I get a headache once in a while. Alright lets not sugar coat it. It’s a full fledged Migraine. I see the spots and I know its coming. Take some pills and pray it doesn’t last long. Makes it hard to focus. Yet even with my eyes closed I see you clearly. No pill to make this particular ache go away. It’s not random. Its the truth of loving a challenge and hating it every step of the way.
Drop by drop and slowly it all fills up again. No use it keeping it in my head anymore. The evidence of the overflow is no longer easy to hide. Might be a good thing since it probably doesn’t taste good anymore. Plus they say out is better than in. Do it fast enough and it feels good.

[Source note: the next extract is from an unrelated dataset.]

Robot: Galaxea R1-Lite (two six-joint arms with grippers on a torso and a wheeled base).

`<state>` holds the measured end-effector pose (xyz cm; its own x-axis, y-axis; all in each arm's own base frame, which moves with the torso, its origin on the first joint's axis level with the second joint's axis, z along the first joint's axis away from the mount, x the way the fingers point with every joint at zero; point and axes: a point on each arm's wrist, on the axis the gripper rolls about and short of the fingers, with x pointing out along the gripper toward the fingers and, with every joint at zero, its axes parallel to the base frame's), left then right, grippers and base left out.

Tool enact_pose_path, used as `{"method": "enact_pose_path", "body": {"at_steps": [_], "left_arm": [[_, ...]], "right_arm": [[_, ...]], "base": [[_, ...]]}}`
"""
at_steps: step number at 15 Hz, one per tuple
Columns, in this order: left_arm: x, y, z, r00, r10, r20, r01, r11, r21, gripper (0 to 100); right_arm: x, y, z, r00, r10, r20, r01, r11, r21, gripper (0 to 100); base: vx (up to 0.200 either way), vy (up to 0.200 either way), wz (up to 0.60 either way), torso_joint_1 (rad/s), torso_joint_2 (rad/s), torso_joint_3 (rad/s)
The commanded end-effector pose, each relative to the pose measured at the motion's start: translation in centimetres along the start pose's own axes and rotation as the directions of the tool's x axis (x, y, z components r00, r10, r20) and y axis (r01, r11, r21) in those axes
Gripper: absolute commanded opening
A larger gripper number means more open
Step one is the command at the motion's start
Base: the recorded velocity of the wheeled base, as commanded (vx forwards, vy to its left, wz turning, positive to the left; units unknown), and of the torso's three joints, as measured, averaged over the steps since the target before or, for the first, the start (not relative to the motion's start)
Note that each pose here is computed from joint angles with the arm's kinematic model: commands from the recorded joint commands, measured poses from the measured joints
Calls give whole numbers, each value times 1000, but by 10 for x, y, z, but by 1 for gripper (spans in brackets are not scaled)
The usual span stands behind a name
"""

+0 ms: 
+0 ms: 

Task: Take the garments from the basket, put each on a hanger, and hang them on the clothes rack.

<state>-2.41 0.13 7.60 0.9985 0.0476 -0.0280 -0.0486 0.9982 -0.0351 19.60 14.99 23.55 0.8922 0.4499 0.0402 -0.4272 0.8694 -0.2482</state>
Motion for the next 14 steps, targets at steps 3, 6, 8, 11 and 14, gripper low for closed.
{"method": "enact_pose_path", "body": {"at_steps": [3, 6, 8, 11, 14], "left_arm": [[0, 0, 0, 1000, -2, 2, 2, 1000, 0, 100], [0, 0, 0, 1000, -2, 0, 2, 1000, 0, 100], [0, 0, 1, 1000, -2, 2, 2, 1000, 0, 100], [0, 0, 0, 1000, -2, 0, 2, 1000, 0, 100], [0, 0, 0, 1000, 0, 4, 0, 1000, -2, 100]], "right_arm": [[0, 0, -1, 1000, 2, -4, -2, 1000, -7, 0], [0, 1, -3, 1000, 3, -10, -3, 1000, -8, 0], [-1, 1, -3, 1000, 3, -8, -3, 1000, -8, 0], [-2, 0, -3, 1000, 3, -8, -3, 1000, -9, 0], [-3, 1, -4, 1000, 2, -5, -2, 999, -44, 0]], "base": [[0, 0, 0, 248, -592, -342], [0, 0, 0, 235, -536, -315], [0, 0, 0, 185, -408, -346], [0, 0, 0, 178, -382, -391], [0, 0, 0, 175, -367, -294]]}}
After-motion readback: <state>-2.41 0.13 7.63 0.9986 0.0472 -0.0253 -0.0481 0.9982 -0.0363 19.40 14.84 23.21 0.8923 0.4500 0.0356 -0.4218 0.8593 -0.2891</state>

I’m raising my glass. It’s a solute in the opposite direction of my happiness. Cheers though! I wish you well. Cause I’m so damn amazing. Since I’m made of such strong glass, I’ll wish you both the best. Even if it breaks me everyday. Dreams are just lies we have the pleasure of waking up from.
I turned off the lights. You like it this way. I’m the love you feel in the dark. The only time I matter. I wonder if I ever mattered. Still its hard to see in here. I’m pretty sure I bumped into something just now. My clumsiness that always preferred the light. Something between the day and the night. Proof I exist outside of anything.
I’m not filled with regret or remorse anymore. Instead consumed drop by drop by the emptiness of being full. Full of everything but you. I’m past the place of surrendered return. The seeds are in my heart and I’ve held back so many tears I’m sure they’ll grow. Grow into what I wonder.
This is the peak of it all. A dream shattered and a terrible end. Still I wish I was in the middle. The middle always has the promise of both directions. Go left, go right? Doesn’t matter, they both bring me back to this place. A place where I’m surely always going to be.
Drop by drop somehow it always seems to fill it up. Thought after thought, maybe this will guide me home. That unstoppable river of us. The current in the wrong direction. Make certain to remember, Dreams are just hopes we have the pleasure of waking up from in the end.